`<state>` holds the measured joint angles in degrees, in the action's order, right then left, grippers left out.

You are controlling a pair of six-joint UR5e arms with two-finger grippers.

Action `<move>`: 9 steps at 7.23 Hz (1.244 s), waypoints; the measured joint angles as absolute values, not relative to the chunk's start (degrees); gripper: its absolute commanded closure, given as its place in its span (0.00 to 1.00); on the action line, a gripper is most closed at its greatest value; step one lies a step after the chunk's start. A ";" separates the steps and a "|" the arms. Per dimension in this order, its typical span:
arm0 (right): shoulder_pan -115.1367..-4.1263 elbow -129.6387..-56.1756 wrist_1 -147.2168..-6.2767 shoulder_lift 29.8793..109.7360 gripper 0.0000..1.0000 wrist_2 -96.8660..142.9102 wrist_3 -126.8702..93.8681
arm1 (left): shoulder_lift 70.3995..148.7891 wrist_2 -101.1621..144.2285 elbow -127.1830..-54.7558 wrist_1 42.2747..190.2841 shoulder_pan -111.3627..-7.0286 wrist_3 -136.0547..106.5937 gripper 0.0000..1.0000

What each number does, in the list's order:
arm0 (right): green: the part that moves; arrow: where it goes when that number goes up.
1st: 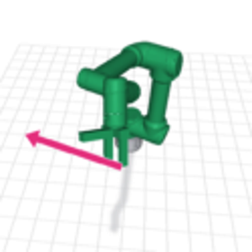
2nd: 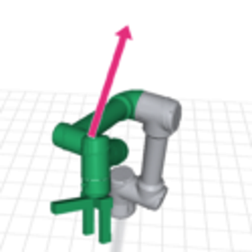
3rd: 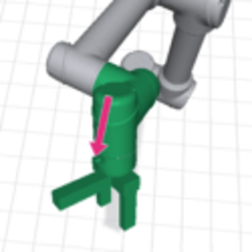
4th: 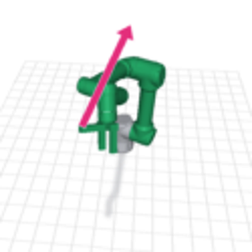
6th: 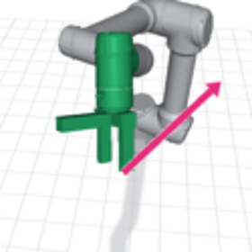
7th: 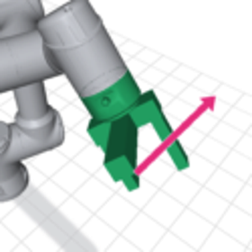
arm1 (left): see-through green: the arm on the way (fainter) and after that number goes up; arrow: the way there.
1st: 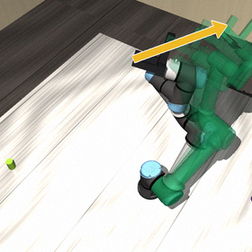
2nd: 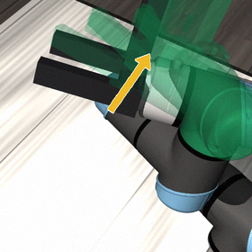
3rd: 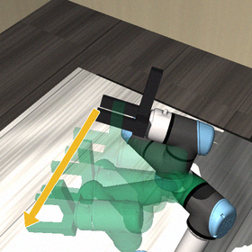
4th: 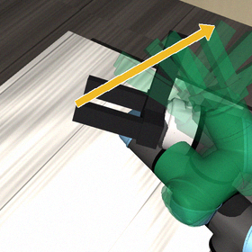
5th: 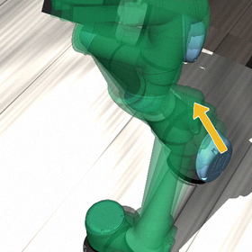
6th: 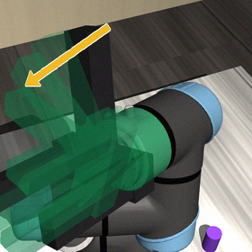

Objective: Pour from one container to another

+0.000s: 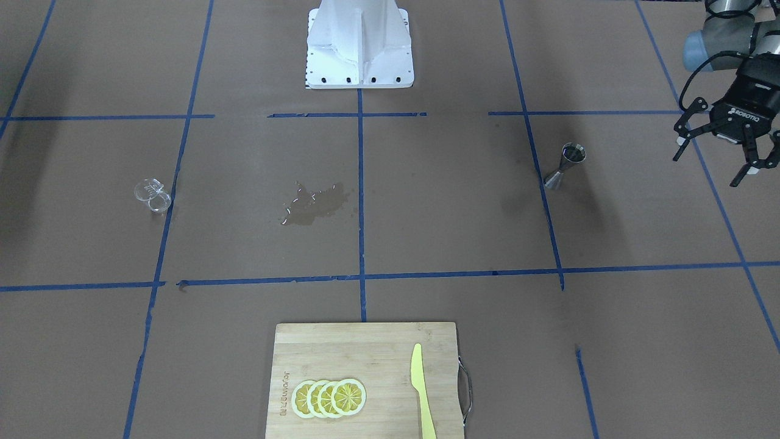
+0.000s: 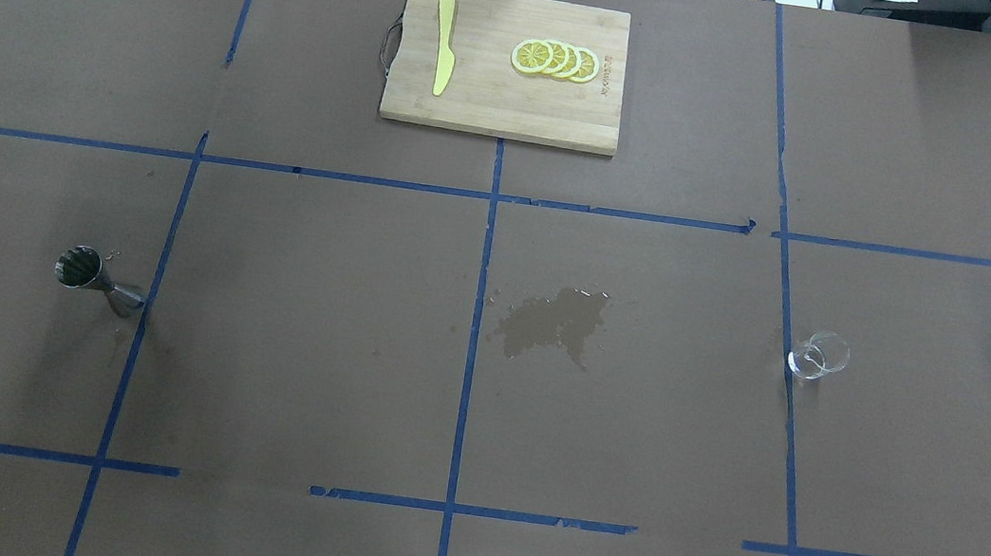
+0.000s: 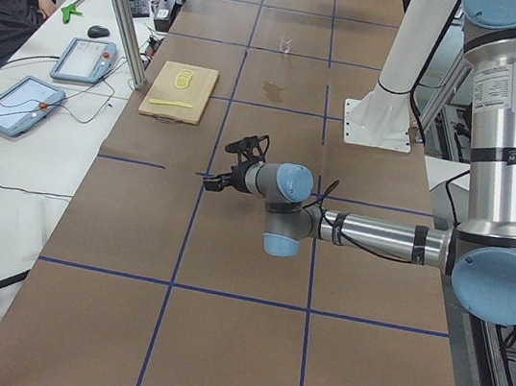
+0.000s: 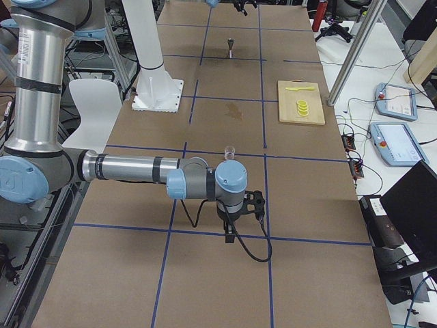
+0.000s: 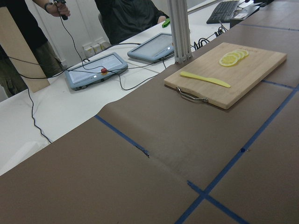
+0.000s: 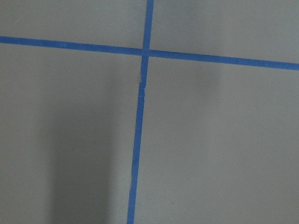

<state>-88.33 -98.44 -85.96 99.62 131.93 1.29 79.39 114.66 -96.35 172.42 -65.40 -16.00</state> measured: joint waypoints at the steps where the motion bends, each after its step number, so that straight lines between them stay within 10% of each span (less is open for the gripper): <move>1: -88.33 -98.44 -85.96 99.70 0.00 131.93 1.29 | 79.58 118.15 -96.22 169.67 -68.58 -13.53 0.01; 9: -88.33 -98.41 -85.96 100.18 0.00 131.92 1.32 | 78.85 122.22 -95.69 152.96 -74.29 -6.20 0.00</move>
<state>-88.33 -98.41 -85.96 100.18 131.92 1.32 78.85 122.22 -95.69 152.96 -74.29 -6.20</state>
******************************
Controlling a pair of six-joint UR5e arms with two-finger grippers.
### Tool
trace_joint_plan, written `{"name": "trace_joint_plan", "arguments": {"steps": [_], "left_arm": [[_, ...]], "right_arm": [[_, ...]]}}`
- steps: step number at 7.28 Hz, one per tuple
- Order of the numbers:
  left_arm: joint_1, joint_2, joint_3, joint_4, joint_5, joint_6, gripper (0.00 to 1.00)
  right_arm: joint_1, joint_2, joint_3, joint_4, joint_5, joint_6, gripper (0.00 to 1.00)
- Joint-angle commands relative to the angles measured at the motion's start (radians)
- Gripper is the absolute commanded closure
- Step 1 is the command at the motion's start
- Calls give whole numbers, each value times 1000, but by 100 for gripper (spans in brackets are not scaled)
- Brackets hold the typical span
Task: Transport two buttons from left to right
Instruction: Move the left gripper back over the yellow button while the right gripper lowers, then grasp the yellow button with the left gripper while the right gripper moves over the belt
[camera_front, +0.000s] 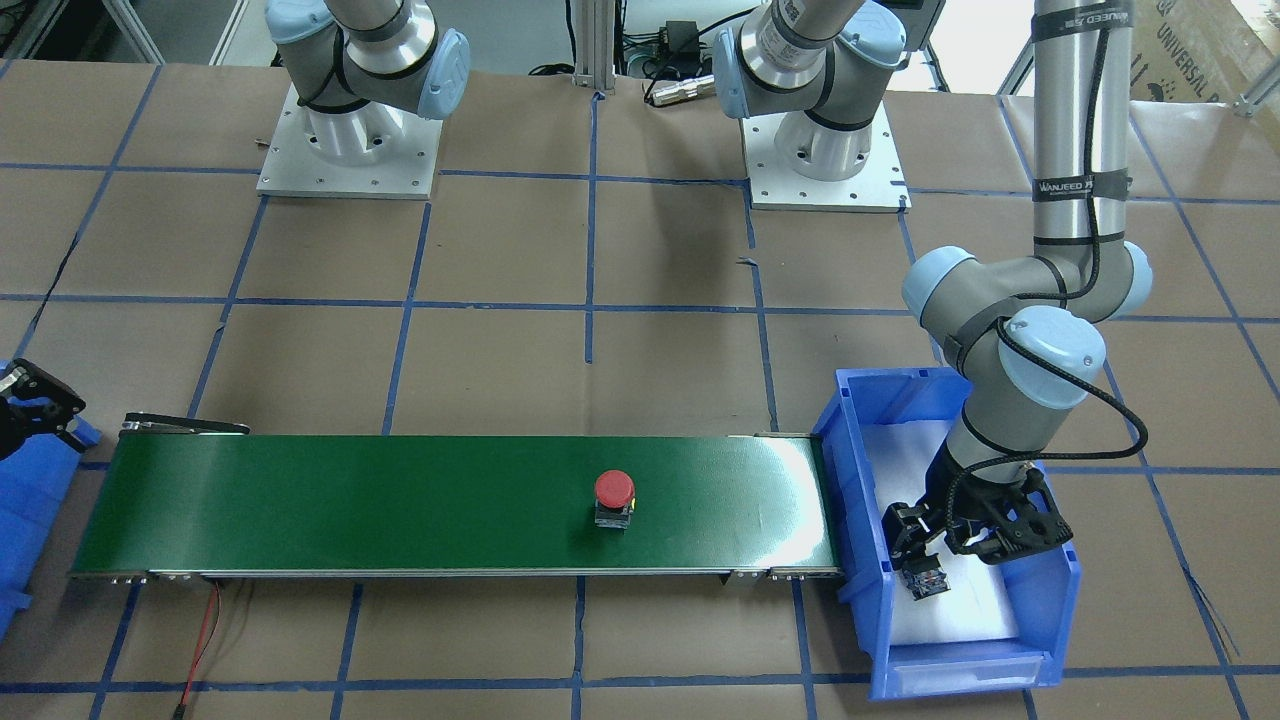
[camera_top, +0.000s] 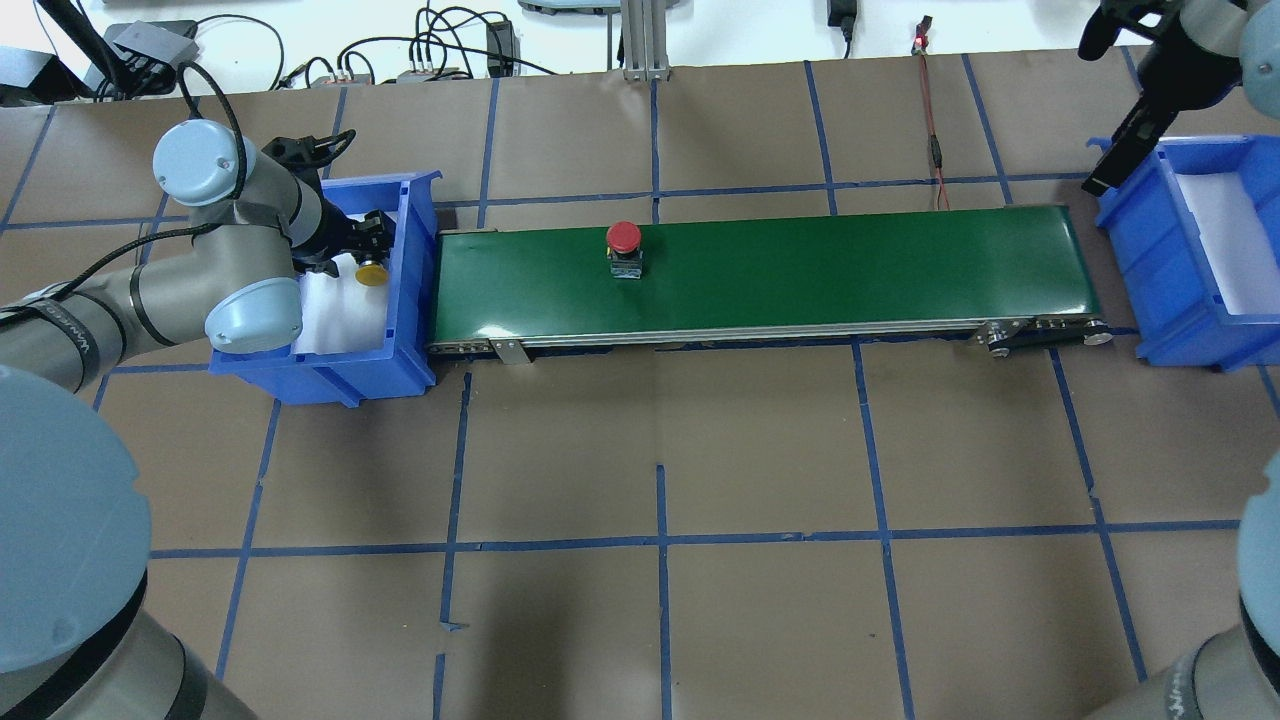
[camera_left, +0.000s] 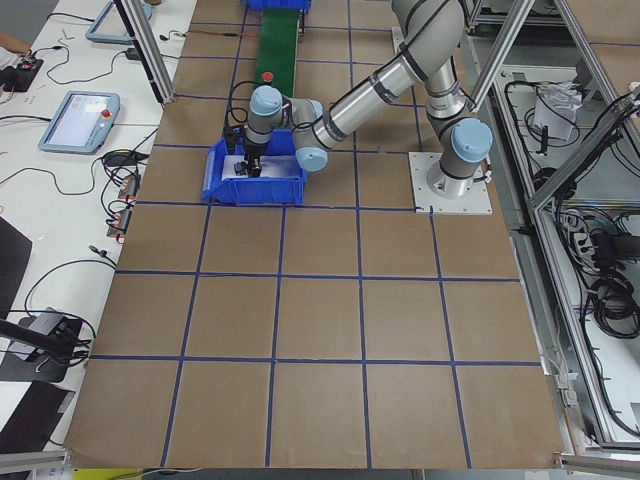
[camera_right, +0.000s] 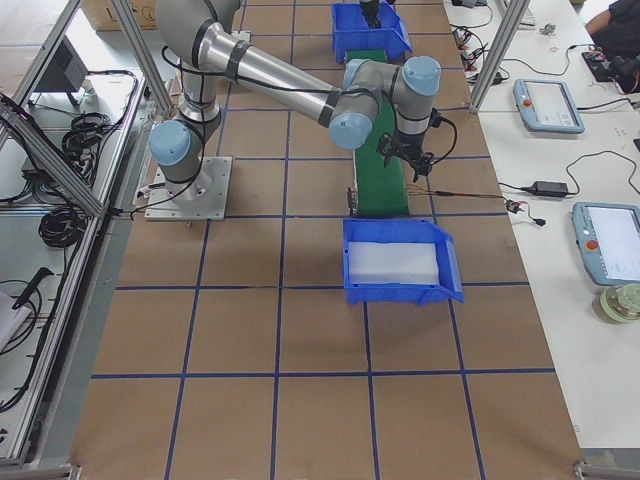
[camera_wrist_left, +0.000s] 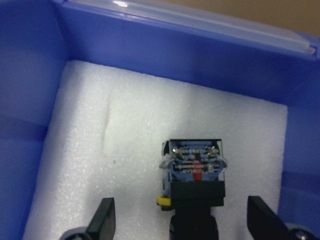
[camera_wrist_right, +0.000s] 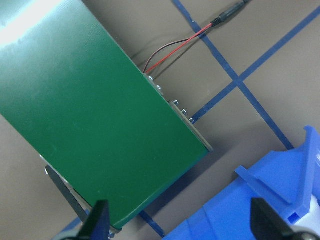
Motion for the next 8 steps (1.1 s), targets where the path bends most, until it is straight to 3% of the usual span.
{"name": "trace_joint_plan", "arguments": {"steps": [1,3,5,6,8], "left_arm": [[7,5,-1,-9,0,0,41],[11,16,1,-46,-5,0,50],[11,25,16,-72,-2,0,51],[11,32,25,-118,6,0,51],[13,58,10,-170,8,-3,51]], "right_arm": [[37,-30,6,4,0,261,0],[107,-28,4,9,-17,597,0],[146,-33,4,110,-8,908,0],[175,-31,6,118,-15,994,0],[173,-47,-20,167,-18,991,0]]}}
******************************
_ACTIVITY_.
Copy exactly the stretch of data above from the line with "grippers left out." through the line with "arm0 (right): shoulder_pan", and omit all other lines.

_RESPONSE_.
`<state>` holds the measured joint angles in degrees, in the action's order, right then left, grippers left out.

You are controlling a pair of six-joint UR5e arms with two-finger grippers.

Action `<move>`: 9 steps at 7.23 Hz (1.244 s), waypoints; the measured joint angles as absolute values, not relative to the chunk's start (degrees); gripper: its absolute commanded closure, given as its place in its span (0.00 to 1.00); on the action line, a gripper is most closed at its greatest value; step one lies a step after the chunk's start. A ";" separates the steps and a "|" the arms. Per dimension in this order, its typical span:
arm0 (right): shoulder_pan -115.1367..-4.1263 elbow -129.6387..-56.1756 wrist_1 -147.2168..-6.2767 shoulder_lift 29.8793..109.7360 gripper 0.0000..1.0000 wrist_2 -96.8660..142.9102 wrist_3 -126.8702..93.8681

This response contains the complete answer.